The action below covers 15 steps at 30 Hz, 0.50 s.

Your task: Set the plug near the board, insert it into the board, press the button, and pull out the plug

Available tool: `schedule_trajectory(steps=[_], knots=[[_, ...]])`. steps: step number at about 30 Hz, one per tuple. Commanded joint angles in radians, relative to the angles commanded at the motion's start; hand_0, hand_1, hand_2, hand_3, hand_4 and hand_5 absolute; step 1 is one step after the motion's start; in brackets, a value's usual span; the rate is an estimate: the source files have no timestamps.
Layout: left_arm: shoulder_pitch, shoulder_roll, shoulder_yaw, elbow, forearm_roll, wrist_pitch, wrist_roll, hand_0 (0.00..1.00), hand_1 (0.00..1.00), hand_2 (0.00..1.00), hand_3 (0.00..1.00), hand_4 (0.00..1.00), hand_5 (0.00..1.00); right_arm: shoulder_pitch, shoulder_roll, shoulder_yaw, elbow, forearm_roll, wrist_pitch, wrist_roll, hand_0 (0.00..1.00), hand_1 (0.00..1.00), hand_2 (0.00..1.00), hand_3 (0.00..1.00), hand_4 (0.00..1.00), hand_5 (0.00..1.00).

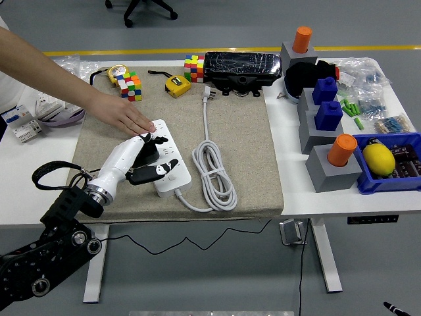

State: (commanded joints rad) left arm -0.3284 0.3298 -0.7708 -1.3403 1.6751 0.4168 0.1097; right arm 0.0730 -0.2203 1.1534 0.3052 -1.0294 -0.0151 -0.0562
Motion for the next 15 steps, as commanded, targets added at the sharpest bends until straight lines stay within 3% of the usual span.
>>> schedule_trajectory(steps=[9,13,14,15], knots=[[0.037,0.03,-0.053,-0.109,0.006,0.006,-0.003,0.771,0.748,0.71,0.722,0.804,0.516,-0.002,0.001,-0.001,0.0,-0.002,0.0,0.0,0.651,0.647,0.63,0.558,0.984,0.551],[0.063,0.048,-0.065,-0.194,0.012,-0.043,0.038,0.771,0.748,0.71,0.722,0.804,0.516,-0.001,0.001,0.0,0.001,-0.003,0.0,0.0,0.651,0.647,0.63,0.558,0.984,0.551],[0.066,0.052,-0.066,-0.213,0.015,-0.063,0.053,0.334,0.378,0.434,0.726,0.809,0.509,-0.001,0.0,0.001,0.001,-0.003,0.0,0.0,0.651,0.647,0.63,0.558,0.984,0.55],[0.071,0.058,-0.066,-0.237,0.026,-0.093,0.079,0.334,0.378,0.434,0.726,0.809,0.509,-0.001,0.001,0.002,0.0,-0.004,0.0,-0.001,0.651,0.647,0.63,0.558,0.984,0.55]])
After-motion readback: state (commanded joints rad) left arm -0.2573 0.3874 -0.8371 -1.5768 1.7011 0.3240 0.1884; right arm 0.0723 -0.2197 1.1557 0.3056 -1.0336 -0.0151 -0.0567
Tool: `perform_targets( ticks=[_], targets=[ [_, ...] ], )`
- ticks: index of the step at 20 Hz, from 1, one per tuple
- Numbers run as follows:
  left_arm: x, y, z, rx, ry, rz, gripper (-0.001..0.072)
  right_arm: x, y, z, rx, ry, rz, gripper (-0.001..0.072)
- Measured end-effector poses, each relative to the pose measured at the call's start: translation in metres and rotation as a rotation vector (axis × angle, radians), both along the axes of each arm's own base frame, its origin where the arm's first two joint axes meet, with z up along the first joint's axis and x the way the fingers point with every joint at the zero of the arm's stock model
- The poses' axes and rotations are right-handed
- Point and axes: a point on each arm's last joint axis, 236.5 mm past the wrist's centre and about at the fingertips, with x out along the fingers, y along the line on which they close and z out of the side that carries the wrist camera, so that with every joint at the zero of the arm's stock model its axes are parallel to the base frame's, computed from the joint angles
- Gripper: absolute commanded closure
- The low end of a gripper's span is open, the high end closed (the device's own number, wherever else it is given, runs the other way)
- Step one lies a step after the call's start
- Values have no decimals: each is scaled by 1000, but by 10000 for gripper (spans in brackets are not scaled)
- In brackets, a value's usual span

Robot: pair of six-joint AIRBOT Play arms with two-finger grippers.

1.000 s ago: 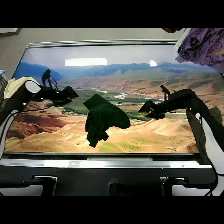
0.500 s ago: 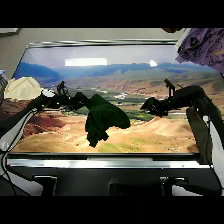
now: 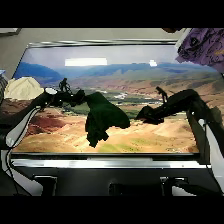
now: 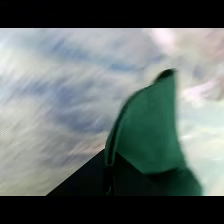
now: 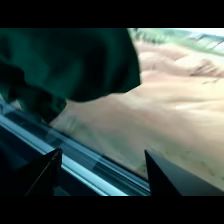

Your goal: Fold the clothes and pants, and hang the long-sleeved shirts on hangers.

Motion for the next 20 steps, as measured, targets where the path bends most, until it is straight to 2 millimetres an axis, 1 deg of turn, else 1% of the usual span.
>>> perform_targets(
  ticks=[1,3,6,8,12,17,18,19,20],
  targets=[
    [3,-1,5,-3,-10,-5,690,-11,14,-6,0,10,38,118],
    [9,-2,14,-11,-33,-4,689,-26,45,-16,-5,-3,102,118],
    [13,-3,20,-15,-45,-5,689,-41,87,-30,-26,-29,148,117],
    [13,-4,22,-17,-47,-8,689,-49,106,-42,-40,-20,160,117],
    [15,-2,23,-19,-48,-2,689,-56,136,-60,-41,-15,151,116],
    [15,-1,24,-20,-48,0,689,-57,162,-73,-35,-22,105,120],
    [15,-1,24,-20,-48,0,689,-56,167,-75,-29,-25,91,134],
    [15,-1,24,-20,-48,0,689,-56,173,-76,-24,-24,76,186],
    [15,-1,24,-20,-48,0,689,-55,177,-78,-23,-28,64,280]
  ],
)
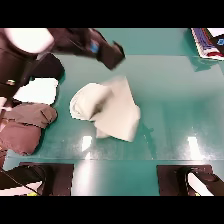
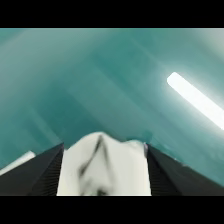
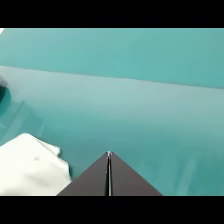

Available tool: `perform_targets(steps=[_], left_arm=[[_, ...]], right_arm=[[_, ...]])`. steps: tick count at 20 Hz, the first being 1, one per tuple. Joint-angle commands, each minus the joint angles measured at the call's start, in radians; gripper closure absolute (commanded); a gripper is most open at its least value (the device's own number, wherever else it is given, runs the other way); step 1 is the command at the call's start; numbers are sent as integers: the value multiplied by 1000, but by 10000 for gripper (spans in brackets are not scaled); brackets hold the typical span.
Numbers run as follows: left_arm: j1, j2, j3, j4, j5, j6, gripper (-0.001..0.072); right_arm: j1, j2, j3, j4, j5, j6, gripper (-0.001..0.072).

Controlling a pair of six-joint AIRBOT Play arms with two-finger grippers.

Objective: Fold the shirts.

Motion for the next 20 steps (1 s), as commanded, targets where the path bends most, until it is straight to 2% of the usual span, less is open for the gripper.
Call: perform_targets(steps=[1,4,7,8,9,11,13,15,17,20], left_arm=[[-2,-17,-36,132,-72,-39,122],[165,-7,-47,204,-183,-100,122],[361,-9,-204,161,-148,-130,122],[415,-13,-279,120,-116,-129,184],[468,-24,-362,69,-66,-129,293],[549,-58,-488,-42,33,-129,291],[606,-121,-533,-161,72,-121,289],[623,-186,-533,-265,72,-30,262],[615,-239,-533,-290,78,22,262],[608,-303,-533,-310,80,24,263]], right_arm=[[-2,6,0,1,44,0,699],[-2,6,0,1,52,1,699],[-2,4,0,6,52,1,699],[-2,4,0,6,52,1,699],[-2,3,0,6,52,1,699],[-2,3,0,6,53,1,699],[-2,3,0,6,53,1,699],[-2,3,0,6,61,1,699],[-2,3,0,6,89,1,699],[-2,1,-1,5,105,1,699]])
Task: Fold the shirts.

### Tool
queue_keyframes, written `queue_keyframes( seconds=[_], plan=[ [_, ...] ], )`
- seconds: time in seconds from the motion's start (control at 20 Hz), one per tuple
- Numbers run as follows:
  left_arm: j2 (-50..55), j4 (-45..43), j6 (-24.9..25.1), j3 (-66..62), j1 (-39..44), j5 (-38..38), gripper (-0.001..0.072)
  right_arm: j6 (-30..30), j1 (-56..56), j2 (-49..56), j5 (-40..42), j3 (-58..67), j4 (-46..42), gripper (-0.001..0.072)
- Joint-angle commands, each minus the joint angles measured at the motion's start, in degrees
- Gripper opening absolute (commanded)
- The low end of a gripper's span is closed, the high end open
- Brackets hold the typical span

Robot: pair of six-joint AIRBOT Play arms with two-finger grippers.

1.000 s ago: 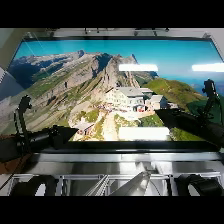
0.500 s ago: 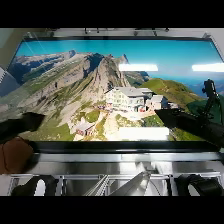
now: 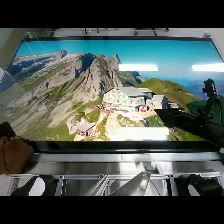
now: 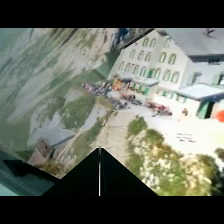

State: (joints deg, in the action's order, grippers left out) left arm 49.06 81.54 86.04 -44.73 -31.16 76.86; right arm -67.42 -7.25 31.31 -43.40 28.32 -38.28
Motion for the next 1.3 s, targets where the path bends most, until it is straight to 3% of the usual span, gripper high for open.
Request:
queue_keyframes(
  seconds=[0.0,0.35,0.4,0.45,0.5,0.65,0.8,0.9,1.0,1.05,1.25],
  plan=[
    [10.97,-11.56,0.39,-0.17,-0.52,1.81,0.0719,0.00,-0.04,0.09,0.04,0.00,-0.02,0.0023],
    [23.78,-12.48,0.46,-0.17,1.53,1.64,0.0716,0.00,-0.04,0.09,0.11,0.00,-0.02,0.0023],
    [24.70,-12.55,0.46,-0.20,2.49,1.60,0.0625,0.00,-0.04,0.09,0.09,0.00,-0.02,0.0023],
    [25.38,-12.90,0.46,-0.22,3.72,1.40,0.0366,0.00,-0.04,0.09,0.09,0.00,-0.02,0.0023],
    [25.75,-13.07,0.83,-0.24,4.98,1.16,-0.0003,0.00,-0.04,0.09,0.09,0.00,-0.02,0.0023],
    [25.77,-10.75,1.97,-1.86,10.64,-0.81,0.0017,0.00,-0.04,0.09,0.07,0.00,-0.02,0.0023],
    [25.77,3.54,8.46,-8.24,18.56,-3.96,0.0017,0.00,-0.04,0.09,0.07,0.00,-0.02,0.0023],
    [25.88,20.65,16.90,-14.21,25.18,-6.43,0.0018,-0.02,-0.04,0.09,0.07,0.00,-0.02,0.0023],
    [26.34,37.53,28.81,-20.35,32.50,-7.37,0.0018,0.00,-0.04,0.09,0.07,0.00,-0.02,0.0023],
    [27.32,41.83,31.89,-23.71,36.30,-7.54,0.0018,0.00,-0.04,0.09,0.09,0.00,-0.02,0.0023],
    [35.41,42.71,32.20,-34.47,49.00,-8.55,0.0018,0.00,-0.04,0.09,0.09,0.00,-0.02,0.0022]
  ],
)
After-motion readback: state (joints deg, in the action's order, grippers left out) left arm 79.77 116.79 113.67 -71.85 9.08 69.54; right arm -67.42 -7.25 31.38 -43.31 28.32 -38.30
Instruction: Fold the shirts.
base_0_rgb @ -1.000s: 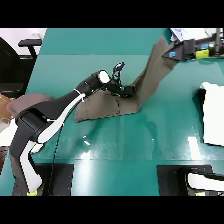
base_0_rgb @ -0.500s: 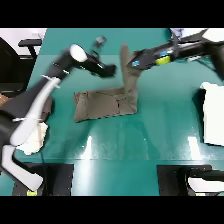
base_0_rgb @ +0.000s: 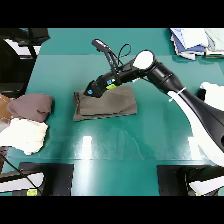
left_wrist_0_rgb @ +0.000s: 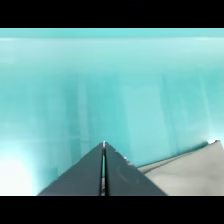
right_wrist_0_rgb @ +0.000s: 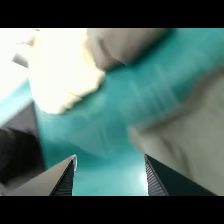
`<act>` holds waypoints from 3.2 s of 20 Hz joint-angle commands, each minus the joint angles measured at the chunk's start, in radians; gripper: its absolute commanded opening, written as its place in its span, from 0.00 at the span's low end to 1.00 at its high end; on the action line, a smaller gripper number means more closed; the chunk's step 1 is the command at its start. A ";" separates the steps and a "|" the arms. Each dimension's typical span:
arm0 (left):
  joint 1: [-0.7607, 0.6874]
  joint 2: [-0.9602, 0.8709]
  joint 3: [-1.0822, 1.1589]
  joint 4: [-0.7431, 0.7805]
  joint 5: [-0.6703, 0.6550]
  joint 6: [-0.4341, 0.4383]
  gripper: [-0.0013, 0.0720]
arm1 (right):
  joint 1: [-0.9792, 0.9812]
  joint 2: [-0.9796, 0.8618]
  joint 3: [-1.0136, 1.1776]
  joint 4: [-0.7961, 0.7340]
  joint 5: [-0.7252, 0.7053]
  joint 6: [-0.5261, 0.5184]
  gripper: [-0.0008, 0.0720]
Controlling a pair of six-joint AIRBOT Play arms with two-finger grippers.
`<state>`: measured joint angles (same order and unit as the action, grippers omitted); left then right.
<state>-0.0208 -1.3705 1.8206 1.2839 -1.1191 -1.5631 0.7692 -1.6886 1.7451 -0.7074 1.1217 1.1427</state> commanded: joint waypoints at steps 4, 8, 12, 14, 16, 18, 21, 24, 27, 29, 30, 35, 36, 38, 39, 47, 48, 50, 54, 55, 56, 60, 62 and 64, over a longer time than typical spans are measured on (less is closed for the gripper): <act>0.027 0.030 0.000 0.006 -0.043 0.000 0.06 | -0.319 0.116 -0.275 -0.159 0.034 0.137 0.69; 0.027 0.023 -0.003 -0.059 -0.041 0.000 0.06 | -0.536 0.121 -0.456 -0.130 0.042 0.194 0.71; 0.027 0.008 -0.006 -0.082 -0.042 0.001 0.06 | -0.574 0.028 -0.483 -0.045 0.074 0.192 0.71; 0.027 0.005 -0.006 -0.085 -0.046 0.004 0.06 | -0.536 -0.040 -0.438 -0.043 0.095 0.192 0.71; 0.027 0.003 -0.006 -0.089 -0.054 0.023 0.06 | -0.479 -0.103 -0.384 -0.043 0.094 0.192 0.71; 0.027 0.003 -0.006 -0.088 -0.062 0.027 0.06 | -0.417 -0.169 -0.315 -0.042 0.112 0.192 0.71; 0.027 0.003 -0.006 -0.091 -0.079 0.027 0.06 | -0.336 -0.253 -0.216 -0.043 0.121 0.192 0.68; 0.019 0.003 -0.008 -0.126 -0.089 0.027 0.06 | -0.295 -0.271 -0.147 -0.046 0.059 0.192 0.11; -0.052 0.003 -0.008 -0.111 -0.084 0.027 0.06 | -0.324 -0.267 -0.059 -0.052 0.062 0.193 0.04; -0.114 0.003 -0.008 -0.111 -0.083 0.033 0.06 | -0.392 -0.255 0.010 -0.055 0.109 0.194 0.04; -0.149 0.003 -0.008 -0.111 -0.083 0.039 0.06 | -0.437 -0.236 0.030 -0.055 0.116 0.197 0.04; -0.288 0.003 -0.008 -0.111 -0.058 0.053 0.06 | -0.757 -0.061 0.043 -0.109 0.114 0.234 0.04; -0.305 0.003 -0.008 -0.111 -0.042 0.053 0.06 | -0.821 -0.026 0.043 -0.153 0.117 0.250 0.04; -0.333 0.003 -0.008 -0.111 -0.014 0.053 0.06 | -0.958 0.045 0.043 -0.231 0.122 0.257 0.04; -0.344 0.003 -0.008 -0.111 0.002 0.053 0.06 | -1.020 0.073 0.043 -0.254 0.124 0.257 0.04; -0.359 0.003 -0.008 -0.122 0.064 0.052 0.06 | -1.369 0.137 0.042 -0.262 0.143 0.282 0.04; -0.359 0.003 -0.008 -0.122 0.064 0.052 0.06 | -1.378 0.137 0.042 -0.261 0.137 0.287 0.04; -0.359 0.003 -0.008 -0.122 0.064 0.052 0.06 | -1.379 0.145 0.043 -0.256 0.131 0.288 0.04; -0.359 0.001 -0.008 -0.122 0.063 0.052 0.06 | -1.379 0.211 0.043 -0.227 0.098 0.287 0.04; -0.359 0.000 -0.008 -0.121 0.063 0.052 0.06 | -1.381 0.236 0.043 -0.230 0.098 0.287 0.04; -0.359 -0.001 -0.008 -0.121 0.062 0.052 0.06 | -1.381 0.261 0.043 -0.230 0.102 0.287 0.04; -0.359 -0.001 -0.008 -0.121 0.063 0.053 0.06 | -1.381 0.332 0.043 -0.255 0.151 0.286 0.04; -0.359 -0.001 -0.008 -0.121 0.060 0.053 0.06 | -1.381 0.359 0.043 -0.321 0.205 0.287 0.04; -0.359 -0.001 -0.008 -0.118 0.060 0.054 0.06 | -1.381 0.379 0.040 -0.394 0.266 0.290 0.04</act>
<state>-0.3801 -1.3708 1.8126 1.1629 -1.0573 -1.5105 -0.6109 -1.3449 1.7874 -1.0100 1.3083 1.4296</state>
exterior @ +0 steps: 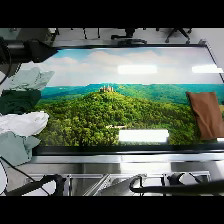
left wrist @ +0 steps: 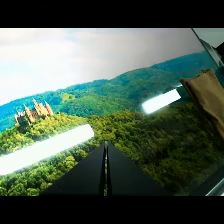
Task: Fold the shirts.
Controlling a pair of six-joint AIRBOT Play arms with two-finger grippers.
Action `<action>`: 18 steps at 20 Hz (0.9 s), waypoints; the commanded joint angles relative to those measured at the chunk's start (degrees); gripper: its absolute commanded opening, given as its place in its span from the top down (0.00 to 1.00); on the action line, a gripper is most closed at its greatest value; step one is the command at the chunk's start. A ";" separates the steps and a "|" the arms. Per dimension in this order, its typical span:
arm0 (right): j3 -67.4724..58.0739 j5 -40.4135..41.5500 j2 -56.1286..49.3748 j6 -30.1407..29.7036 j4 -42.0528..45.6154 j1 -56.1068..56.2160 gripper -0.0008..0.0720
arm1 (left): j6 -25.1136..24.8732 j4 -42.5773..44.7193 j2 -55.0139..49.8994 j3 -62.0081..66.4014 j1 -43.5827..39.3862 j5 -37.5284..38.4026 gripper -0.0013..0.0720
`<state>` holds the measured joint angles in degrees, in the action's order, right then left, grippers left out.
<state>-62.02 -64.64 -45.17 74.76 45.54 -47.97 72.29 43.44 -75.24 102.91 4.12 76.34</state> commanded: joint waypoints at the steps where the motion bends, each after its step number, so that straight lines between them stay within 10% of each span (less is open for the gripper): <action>1: 4.00 3.10 4.39 -1.92 -0.48 14.82 0.96 | -3.37 0.02 7.37 -19.47 -0.55 -5.16 0.97; 7: 15.80 5.88 7.28 -0.68 1.84 31.47 0.96 | -5.22 0.33 20.37 -51.10 -7.67 -15.26 0.97; 18: 16.28 3.76 7.28 -0.63 1.81 33.66 0.96 | -5.20 0.02 23.80 -55.04 -11.34 -16.41 0.97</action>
<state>-45.84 -60.45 -37.93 73.89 47.35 -14.59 67.18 43.46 -51.75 48.29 -6.94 60.18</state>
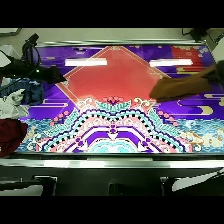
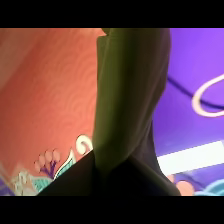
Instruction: Fold the clothes and pants, and hang the long-sleeved shirts on hangers.
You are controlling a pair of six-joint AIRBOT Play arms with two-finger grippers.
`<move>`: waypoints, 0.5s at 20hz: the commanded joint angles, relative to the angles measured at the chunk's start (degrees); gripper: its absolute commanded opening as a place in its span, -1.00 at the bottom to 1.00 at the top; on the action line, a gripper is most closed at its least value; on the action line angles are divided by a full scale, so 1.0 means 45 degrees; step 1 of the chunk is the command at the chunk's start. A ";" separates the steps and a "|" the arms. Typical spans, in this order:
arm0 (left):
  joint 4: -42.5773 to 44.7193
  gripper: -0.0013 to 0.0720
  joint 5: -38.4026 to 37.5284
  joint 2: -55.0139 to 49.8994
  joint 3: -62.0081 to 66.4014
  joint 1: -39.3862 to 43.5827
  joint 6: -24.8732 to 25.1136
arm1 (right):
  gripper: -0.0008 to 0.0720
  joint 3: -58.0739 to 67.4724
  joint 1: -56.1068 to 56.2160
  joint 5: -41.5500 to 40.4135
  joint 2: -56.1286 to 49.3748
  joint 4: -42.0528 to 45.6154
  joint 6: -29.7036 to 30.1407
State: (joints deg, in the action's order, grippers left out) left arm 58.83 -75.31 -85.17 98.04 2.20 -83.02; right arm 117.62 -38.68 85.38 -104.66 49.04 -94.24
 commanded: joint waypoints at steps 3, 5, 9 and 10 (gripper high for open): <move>-0.0073 -0.89 -0.0068 -0.0005 -0.0005 0.0010 -0.0971 | -0.87 -0.0763 -0.4240 0.0097 -0.0058 0.1885 -0.0641; -0.0073 -0.89 -0.0073 -0.0005 -0.0005 0.0010 -0.1195 | -0.87 -0.1258 -0.5212 0.0379 -0.0049 0.3172 -0.0874; -0.0073 -0.89 -0.0053 -0.0015 -0.0005 0.0010 -0.1467 | -0.87 -0.3225 -0.5867 0.1190 0.0442 0.6013 -0.1146; -0.0068 -0.89 -0.0015 -0.0015 -0.0005 0.0010 -0.1467 | -0.87 -0.4167 -0.5867 0.0923 0.1005 0.6581 -0.1360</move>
State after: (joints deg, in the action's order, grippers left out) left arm 58.52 -75.59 -85.19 98.04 2.22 -88.60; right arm 106.32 -62.92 88.53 -103.35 68.58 -98.70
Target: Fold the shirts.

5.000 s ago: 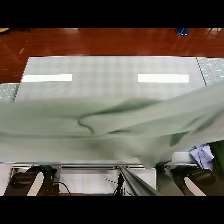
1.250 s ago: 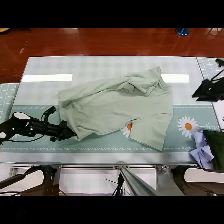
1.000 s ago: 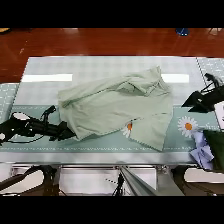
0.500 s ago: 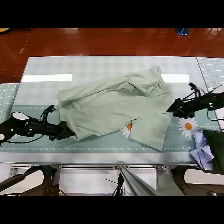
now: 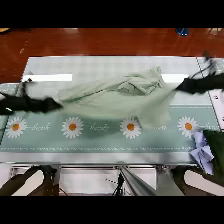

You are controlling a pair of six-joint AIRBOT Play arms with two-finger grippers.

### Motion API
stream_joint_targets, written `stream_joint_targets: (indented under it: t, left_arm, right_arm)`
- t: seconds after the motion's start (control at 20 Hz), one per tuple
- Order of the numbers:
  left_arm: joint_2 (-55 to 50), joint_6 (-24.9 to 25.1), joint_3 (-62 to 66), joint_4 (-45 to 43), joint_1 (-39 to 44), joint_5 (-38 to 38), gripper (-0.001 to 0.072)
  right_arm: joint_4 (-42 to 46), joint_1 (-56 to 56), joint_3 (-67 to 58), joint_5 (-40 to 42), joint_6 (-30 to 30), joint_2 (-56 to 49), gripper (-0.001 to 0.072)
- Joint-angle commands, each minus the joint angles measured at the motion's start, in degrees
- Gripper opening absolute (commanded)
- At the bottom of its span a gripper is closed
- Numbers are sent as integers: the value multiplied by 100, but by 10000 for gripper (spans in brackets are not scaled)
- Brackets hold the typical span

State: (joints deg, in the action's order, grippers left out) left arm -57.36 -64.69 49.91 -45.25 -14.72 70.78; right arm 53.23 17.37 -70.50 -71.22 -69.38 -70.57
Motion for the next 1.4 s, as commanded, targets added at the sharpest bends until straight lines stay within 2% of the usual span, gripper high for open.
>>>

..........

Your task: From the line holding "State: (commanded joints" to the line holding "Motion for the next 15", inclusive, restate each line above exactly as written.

Answer space:
State: (commanded joints rad) left arm -0.3284 0.3298 -0.7708 -1.3403 1.6751 0.4168 0.1097; right arm 0.0730 -0.2203 1.1534 0.3052 -1.0294 -0.0151 -0.0562
Motion for the next 15 steps, as commanded, targets added at the sharpest bends until straight lines stay within 3% of the usual span.

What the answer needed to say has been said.